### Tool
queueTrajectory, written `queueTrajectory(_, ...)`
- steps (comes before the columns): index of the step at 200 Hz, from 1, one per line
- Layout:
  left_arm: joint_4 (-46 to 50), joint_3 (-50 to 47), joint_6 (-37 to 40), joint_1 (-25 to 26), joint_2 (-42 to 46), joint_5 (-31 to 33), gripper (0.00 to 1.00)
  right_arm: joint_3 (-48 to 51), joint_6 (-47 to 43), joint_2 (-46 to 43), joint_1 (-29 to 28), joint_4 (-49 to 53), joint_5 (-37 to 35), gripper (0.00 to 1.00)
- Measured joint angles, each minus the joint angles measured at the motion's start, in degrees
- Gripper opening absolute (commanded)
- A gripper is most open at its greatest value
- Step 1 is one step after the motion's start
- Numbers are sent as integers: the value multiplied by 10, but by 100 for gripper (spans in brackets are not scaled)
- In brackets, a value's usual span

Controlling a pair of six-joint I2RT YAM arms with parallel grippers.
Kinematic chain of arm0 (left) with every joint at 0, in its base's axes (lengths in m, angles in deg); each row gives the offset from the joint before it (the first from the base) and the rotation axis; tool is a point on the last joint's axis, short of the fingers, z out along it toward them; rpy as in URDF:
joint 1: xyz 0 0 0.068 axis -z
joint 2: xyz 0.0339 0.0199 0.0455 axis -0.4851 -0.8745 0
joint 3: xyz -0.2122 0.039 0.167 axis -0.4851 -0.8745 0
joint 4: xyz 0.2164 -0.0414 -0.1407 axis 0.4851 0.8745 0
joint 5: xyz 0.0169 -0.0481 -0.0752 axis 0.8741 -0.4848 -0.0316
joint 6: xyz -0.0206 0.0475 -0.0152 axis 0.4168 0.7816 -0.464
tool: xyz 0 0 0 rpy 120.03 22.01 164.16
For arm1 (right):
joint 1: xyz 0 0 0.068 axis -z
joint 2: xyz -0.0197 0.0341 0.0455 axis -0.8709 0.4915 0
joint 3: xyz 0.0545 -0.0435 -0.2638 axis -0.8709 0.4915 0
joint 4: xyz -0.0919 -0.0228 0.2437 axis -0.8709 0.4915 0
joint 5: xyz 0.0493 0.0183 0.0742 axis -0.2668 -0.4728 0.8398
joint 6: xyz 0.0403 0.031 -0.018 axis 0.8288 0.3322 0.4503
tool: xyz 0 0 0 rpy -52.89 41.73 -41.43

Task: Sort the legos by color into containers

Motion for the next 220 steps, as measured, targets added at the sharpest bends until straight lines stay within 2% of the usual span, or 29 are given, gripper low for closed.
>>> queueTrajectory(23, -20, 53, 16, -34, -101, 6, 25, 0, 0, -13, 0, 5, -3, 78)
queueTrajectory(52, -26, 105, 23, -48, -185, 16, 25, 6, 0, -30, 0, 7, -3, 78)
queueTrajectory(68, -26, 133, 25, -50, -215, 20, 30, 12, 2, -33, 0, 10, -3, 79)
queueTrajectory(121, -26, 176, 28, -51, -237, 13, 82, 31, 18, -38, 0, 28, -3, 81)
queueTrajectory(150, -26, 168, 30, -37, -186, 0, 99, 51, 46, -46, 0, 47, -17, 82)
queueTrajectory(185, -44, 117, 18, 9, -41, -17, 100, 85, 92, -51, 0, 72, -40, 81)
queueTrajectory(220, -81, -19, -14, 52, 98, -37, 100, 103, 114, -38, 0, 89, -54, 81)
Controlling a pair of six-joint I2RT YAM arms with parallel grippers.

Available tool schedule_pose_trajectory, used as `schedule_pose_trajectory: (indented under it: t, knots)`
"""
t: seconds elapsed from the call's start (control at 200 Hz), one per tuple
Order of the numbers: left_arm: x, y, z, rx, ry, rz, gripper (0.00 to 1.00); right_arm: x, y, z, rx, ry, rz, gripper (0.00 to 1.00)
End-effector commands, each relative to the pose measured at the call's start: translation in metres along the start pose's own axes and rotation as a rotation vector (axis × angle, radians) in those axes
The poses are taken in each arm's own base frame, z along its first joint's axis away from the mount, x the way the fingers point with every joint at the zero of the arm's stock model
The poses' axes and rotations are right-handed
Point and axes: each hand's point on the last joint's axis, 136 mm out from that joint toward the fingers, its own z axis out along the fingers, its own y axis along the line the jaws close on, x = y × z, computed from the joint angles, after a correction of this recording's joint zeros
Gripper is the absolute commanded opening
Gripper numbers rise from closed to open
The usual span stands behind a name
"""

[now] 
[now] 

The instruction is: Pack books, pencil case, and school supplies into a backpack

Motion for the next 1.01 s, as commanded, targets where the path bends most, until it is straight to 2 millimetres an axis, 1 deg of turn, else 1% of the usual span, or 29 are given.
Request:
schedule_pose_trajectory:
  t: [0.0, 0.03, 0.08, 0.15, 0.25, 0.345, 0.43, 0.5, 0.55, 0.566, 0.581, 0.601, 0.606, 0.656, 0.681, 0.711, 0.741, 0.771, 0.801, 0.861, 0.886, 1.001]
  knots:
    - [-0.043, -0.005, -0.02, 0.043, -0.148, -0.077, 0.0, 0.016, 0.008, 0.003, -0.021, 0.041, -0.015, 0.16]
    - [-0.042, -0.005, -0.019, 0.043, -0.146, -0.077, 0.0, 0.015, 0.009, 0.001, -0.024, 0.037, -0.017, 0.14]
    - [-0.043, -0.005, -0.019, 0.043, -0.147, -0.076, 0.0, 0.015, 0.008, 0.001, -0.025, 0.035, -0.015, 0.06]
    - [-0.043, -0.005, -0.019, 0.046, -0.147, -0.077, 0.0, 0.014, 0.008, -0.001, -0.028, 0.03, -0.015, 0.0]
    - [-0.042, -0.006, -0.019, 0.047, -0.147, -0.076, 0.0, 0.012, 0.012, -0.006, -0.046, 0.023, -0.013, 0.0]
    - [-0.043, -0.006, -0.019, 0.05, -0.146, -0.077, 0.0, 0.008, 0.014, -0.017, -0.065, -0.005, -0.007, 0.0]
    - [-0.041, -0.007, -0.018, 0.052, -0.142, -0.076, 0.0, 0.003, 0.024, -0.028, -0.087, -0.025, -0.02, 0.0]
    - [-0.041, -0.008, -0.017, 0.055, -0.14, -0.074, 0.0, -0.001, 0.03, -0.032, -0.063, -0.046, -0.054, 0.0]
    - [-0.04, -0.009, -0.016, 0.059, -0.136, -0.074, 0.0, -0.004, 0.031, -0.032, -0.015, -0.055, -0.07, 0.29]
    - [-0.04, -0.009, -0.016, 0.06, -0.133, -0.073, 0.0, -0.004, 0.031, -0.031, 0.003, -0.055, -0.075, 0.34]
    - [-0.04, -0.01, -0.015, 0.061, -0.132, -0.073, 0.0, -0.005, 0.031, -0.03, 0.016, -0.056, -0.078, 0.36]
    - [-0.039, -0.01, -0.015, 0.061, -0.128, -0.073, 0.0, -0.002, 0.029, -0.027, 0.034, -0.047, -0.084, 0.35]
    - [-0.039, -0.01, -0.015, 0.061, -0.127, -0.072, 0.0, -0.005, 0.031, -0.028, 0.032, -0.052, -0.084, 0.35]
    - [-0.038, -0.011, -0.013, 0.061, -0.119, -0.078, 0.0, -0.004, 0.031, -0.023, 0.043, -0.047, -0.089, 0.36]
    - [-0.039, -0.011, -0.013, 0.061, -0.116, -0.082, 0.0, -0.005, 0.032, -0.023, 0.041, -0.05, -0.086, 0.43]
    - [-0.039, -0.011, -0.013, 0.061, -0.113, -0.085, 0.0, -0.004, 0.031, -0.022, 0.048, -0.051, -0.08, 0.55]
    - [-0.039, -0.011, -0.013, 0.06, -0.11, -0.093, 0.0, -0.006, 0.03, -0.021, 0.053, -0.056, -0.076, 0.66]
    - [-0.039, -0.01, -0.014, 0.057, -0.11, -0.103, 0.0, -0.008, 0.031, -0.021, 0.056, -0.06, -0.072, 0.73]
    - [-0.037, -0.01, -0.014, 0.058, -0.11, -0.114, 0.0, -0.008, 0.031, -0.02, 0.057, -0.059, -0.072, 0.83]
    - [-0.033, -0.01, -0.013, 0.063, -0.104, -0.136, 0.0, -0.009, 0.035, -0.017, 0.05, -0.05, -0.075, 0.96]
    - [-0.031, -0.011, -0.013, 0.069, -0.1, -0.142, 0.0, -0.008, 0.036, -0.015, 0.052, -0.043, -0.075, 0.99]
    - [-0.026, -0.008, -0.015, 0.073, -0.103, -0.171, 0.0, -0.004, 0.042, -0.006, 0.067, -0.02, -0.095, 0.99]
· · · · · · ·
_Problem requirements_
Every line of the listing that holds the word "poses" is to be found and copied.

_Response area_
The poses are taken in each arm's own base frame, z along its first joint's axis away from the mount, x the way the fingers point with every joint at the zero of the arm's stock model
The poses' axes and rotations are right-handed

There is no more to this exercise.